Fixed #26719 -- Normalized email in AbstractUser.clean().

django · Jun 24, 2016 · 09119df · 09119df
1 parent 7e303d1
commit 09119df
Show file tree

Hide file tree

Showing 4 changed files with 27 additions and 1 deletion.
diff --git a/django/contrib/auth/models.py b/django/contrib/auth/models.py
@@ -344,6 +344,10 @@ class Meta:
         verbose_name_plural = _('users')
         abstract = True
 
+    def clean(self):
+        super(AbstractUser, self).clean()
+        self.email = self.__class__.objects.normalize_email(self.email)
+
     def get_full_name(self):
         """
         Returns the first_name plus the last_name, with a space in between.

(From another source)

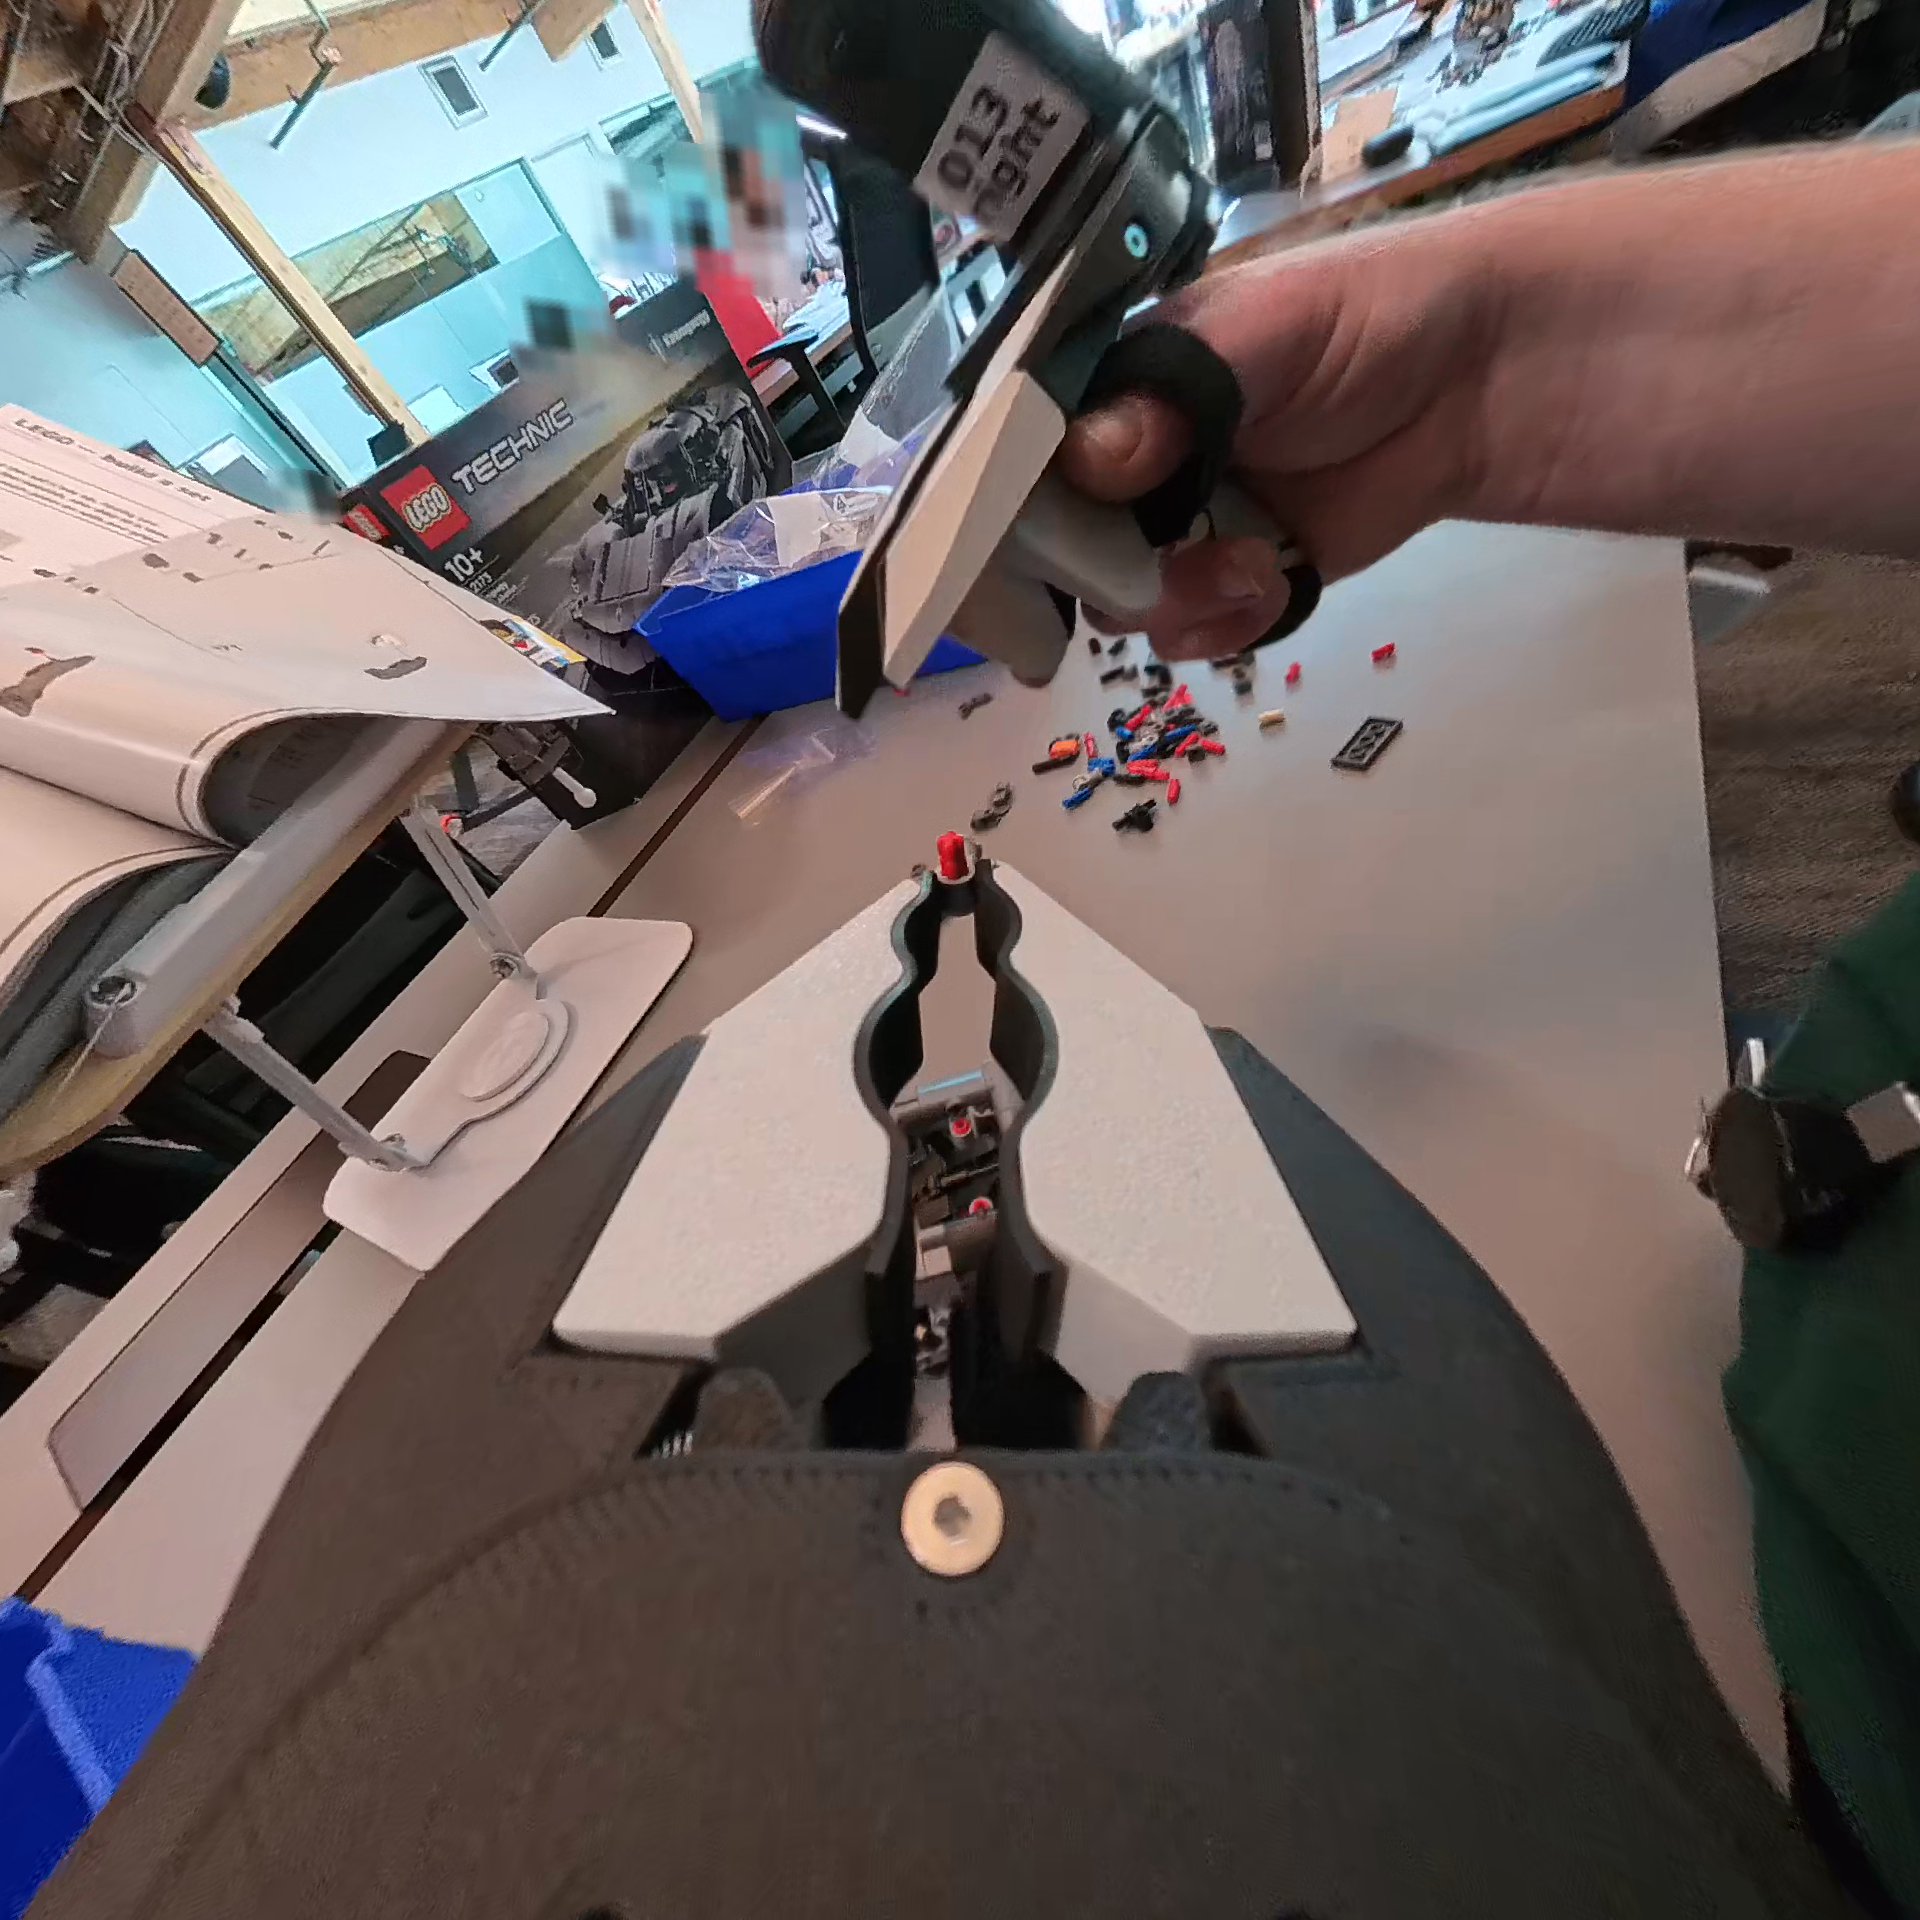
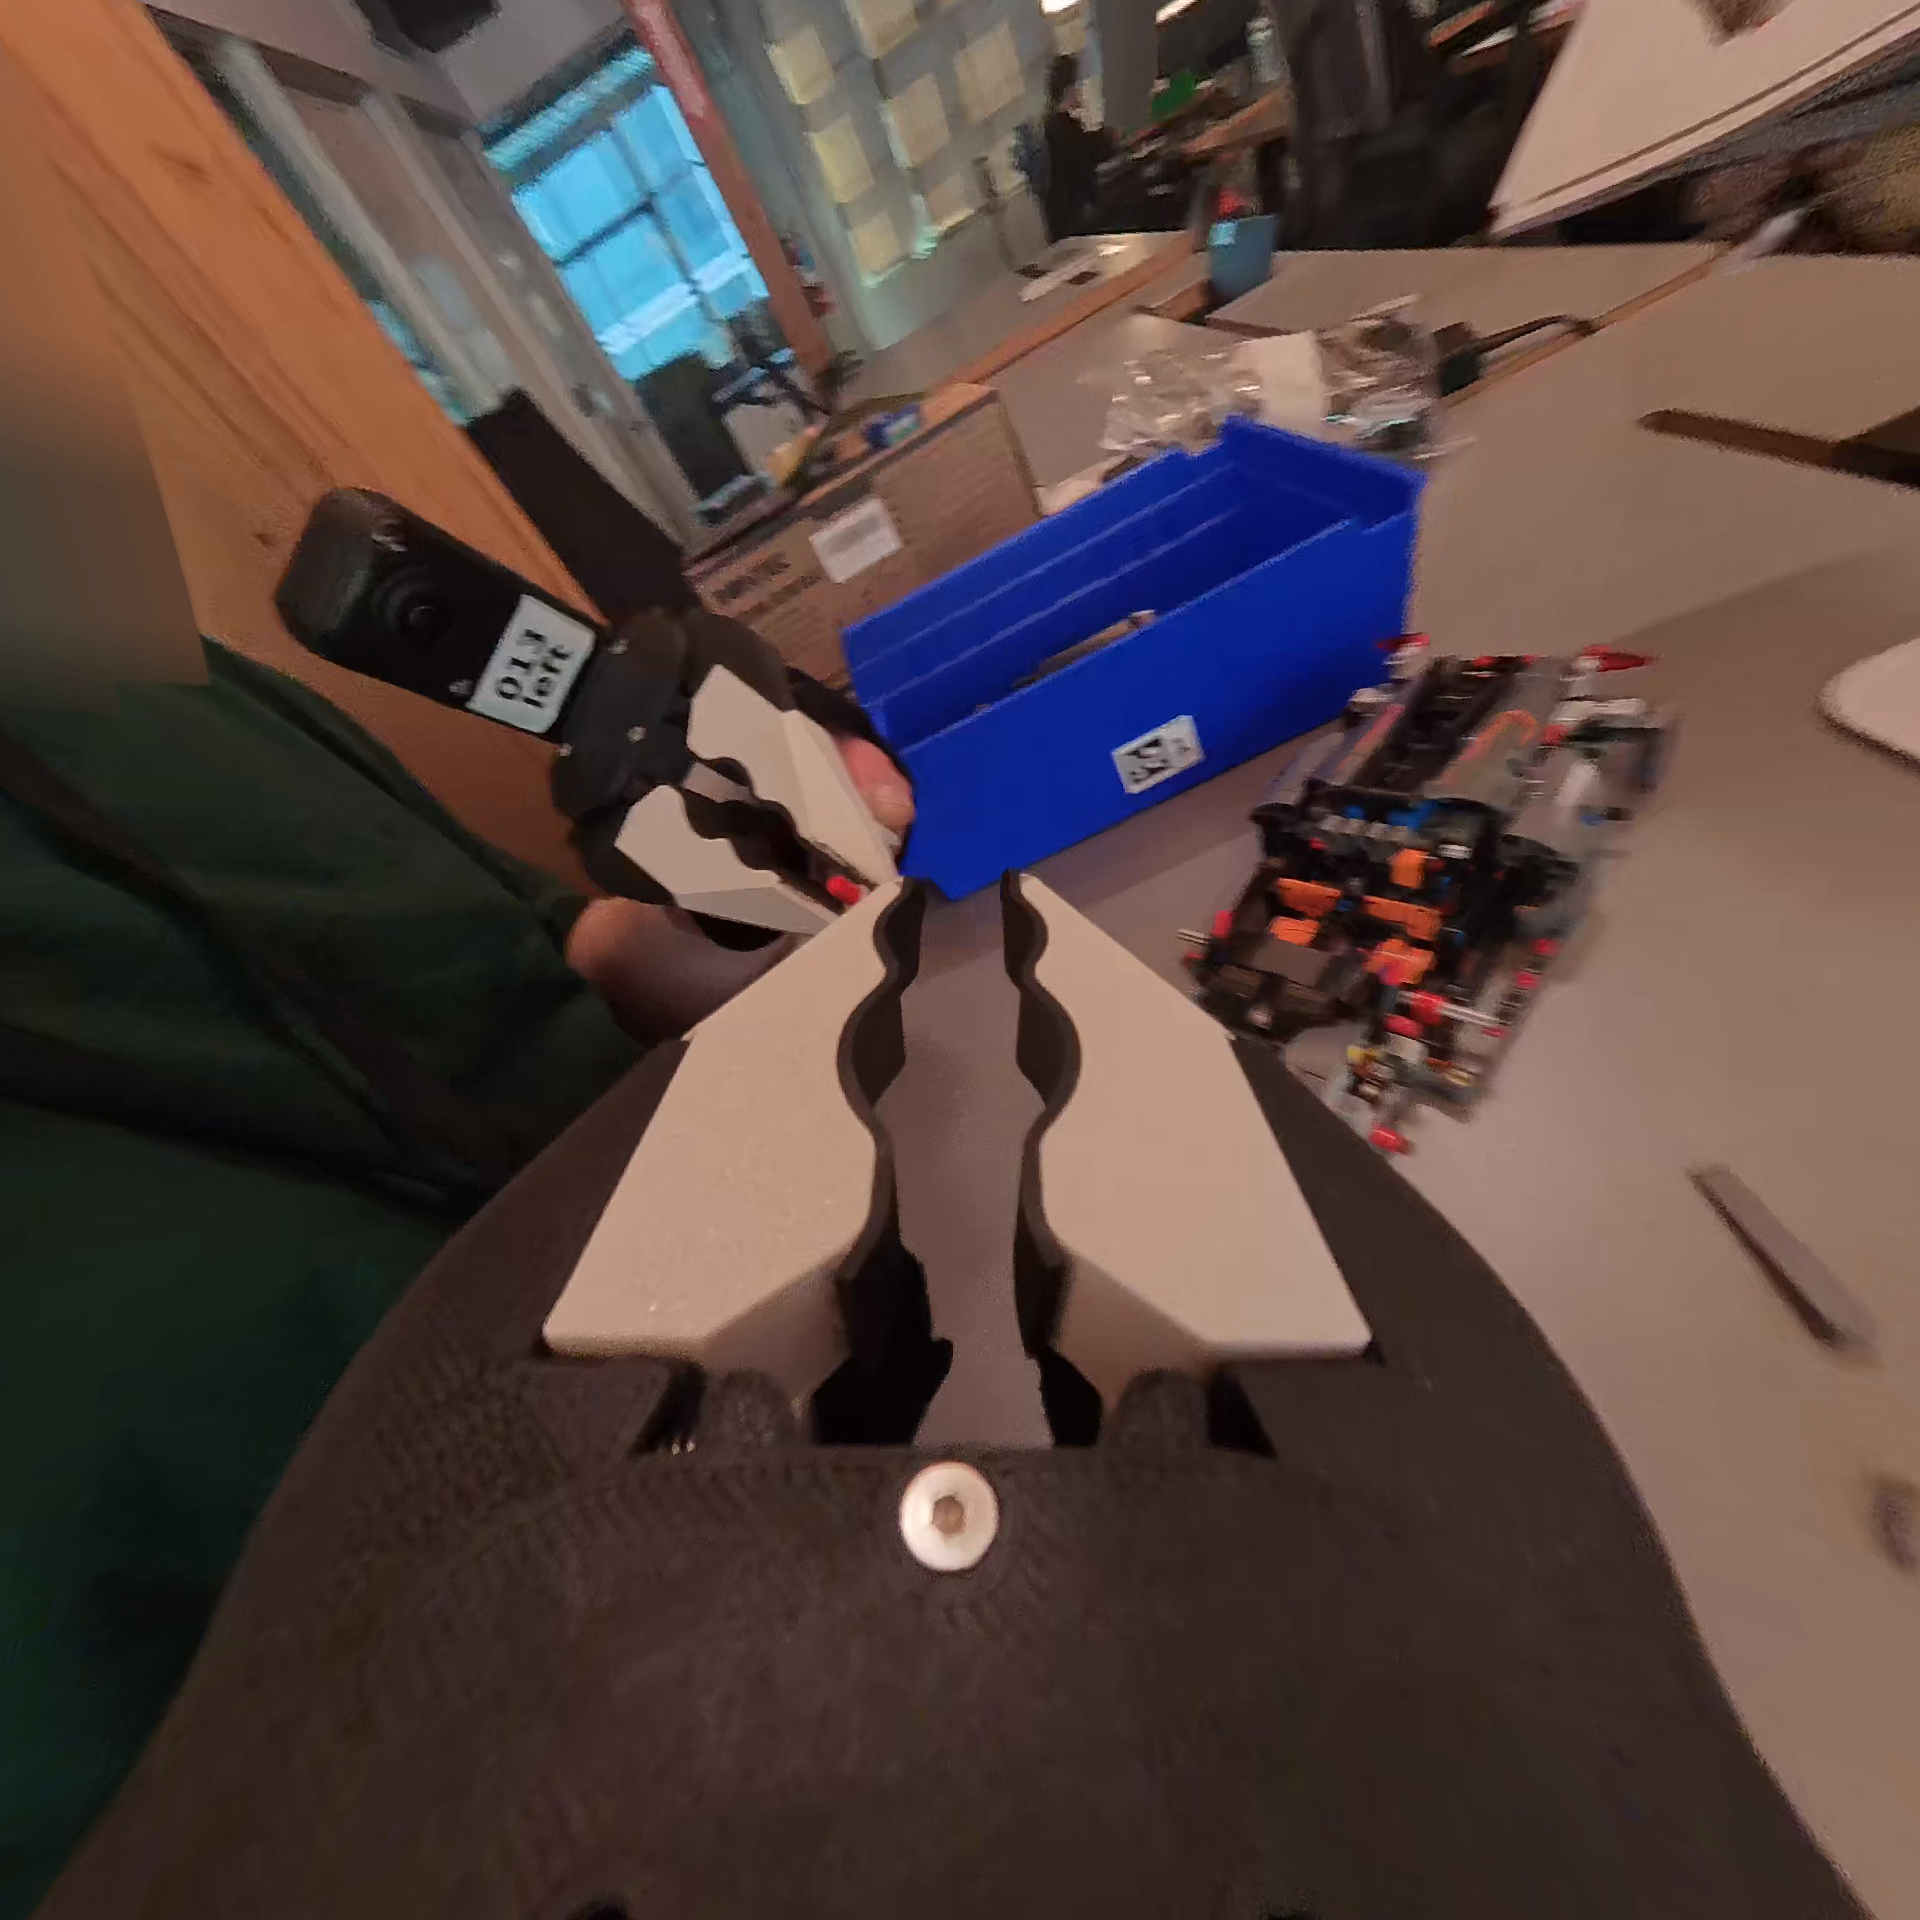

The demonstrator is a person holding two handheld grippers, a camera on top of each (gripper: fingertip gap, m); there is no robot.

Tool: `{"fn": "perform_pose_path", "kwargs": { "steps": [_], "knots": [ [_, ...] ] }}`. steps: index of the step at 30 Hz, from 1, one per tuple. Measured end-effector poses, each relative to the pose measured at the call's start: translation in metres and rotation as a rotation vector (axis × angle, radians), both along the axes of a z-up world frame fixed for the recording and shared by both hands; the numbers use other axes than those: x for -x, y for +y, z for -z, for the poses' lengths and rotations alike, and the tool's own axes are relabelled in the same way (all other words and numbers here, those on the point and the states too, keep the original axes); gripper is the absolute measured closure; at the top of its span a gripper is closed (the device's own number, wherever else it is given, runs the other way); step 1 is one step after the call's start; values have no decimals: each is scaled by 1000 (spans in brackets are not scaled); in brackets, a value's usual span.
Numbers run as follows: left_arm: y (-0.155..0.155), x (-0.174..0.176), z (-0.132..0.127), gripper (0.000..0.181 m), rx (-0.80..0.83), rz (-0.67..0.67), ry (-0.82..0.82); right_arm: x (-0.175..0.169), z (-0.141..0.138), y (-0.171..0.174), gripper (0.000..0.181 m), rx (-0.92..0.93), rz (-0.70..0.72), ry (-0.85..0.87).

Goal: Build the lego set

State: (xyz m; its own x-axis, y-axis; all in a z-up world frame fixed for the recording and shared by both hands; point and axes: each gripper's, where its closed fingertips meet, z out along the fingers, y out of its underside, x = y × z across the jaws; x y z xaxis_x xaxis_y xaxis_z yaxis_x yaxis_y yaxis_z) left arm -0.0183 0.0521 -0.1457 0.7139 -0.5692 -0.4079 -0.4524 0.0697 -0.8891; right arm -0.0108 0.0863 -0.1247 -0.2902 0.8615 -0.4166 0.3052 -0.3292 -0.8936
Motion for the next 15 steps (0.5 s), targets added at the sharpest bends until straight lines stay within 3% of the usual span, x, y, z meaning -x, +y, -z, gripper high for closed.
{"fn": "perform_pose_path", "kwargs": {
  "steps": [4,9,12,15],
  "knots": [
    [5,-13,-2,178,6,47,-48,-43,-15,47,166,-207,303,-85],
    [11,-33,0,178,9,123,-61,-143,-36,106,168,-504,719,-335],
    [16,-41,1,178,11,151,-61,-186,-42,115,170,-576,821,-454],
    [21,-47,4,178,15,171,-62,-201,-28,117,172,-586,824,-561]
  ]
}}
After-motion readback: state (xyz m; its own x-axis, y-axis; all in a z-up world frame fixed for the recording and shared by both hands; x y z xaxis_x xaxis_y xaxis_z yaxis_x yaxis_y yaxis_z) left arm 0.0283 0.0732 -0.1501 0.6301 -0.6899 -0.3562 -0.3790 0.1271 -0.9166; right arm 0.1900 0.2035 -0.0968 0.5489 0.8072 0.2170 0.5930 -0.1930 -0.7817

diff --git a/docs/releases/1.11.txt b/docs/releases/1.11.txt
@@ -293,6 +293,11 @@ Miscellaneous
   <django.db.models.Model.validate_unique>` no longer checks empty strings for
   uniqueness as the database interprets the value as ``NULL``.
 
+* If you subclass :class:`.AbstractUser` and override ``clean()``, be sure it
+  calls ``super()``. :meth:`.BaseUserManager.normalize_email` is called in a
+  new :meth:`.AbstractUser.clean` method so that normalization is applied in
+  cases like model form validation.
+
 .. _deprecated-features-1.11:
 
 Features deprecated in 1.11

diff --git a/docs/topics/auth/customizing.txt b/docs/topics/auth/customizing.txt
@@ -692,6 +692,18 @@ The following attributes and methods are available on any subclass of
         Returns an HMAC of the password field. Used for
         :ref:`session-invalidation-on-password-change`.
 
+:class:`~models.AbstractUser` subclasses :class:`~models.AbstractBaseUser`:
+
+.. class:: models.AbstractUser
+
+    .. method:: clean()
+
+        .. versionadded:: 1.11
+
+        Normalizes the email by calling
+        :meth:`.BaseUserManager.normalize_email`. If you override this method,
+        be sure to call ``super()`` to retain the normalization.
+
 You should also define a custom manager for your ``User`` model. If your
 ``User`` model defines ``username``, ``email``, ``is_staff``, ``is_active``,
 ``is_superuser``, ``last_login``, and ``date_joined`` fields the same as
@@ -759,7 +771,7 @@ Extending Django's default ``User``
 
 If you're entirely happy with Django's :class:`~django.contrib.auth.models.User`
 model and you just want to add some additional profile information, you could
-simply subclass ``django.contrib.auth.models.AbstractUser`` and add your
+simply subclass :class:`django.contrib.auth.models.AbstractUser` and add your
 custom profile fields, although we'd recommend a separate model as described in
 the "Model design considerations" note of :ref:`specifying-custom-user-model`.
 ``AbstractUser`` provides the full implementation of the default

diff --git a/tests/auth_tests/test_models.py b/tests/auth_tests/test_models.py
@@ -194,6 +194,11 @@ def test_last_login_default(self):
         user2 = User.objects.create_user(username='user2')
         self.assertIsNone(user2.last_login)
 
+    def test_user_clean_normalize_email(self):
+        user = User(username='user', password='foo', email='foo@BAR.com')
+        user.clean()
+        self.assertEqual(user.email, 'foo@bar.com')
+
     def test_user_double_save(self):
         """
         Calling user.save() twice should trigger password_changed() once.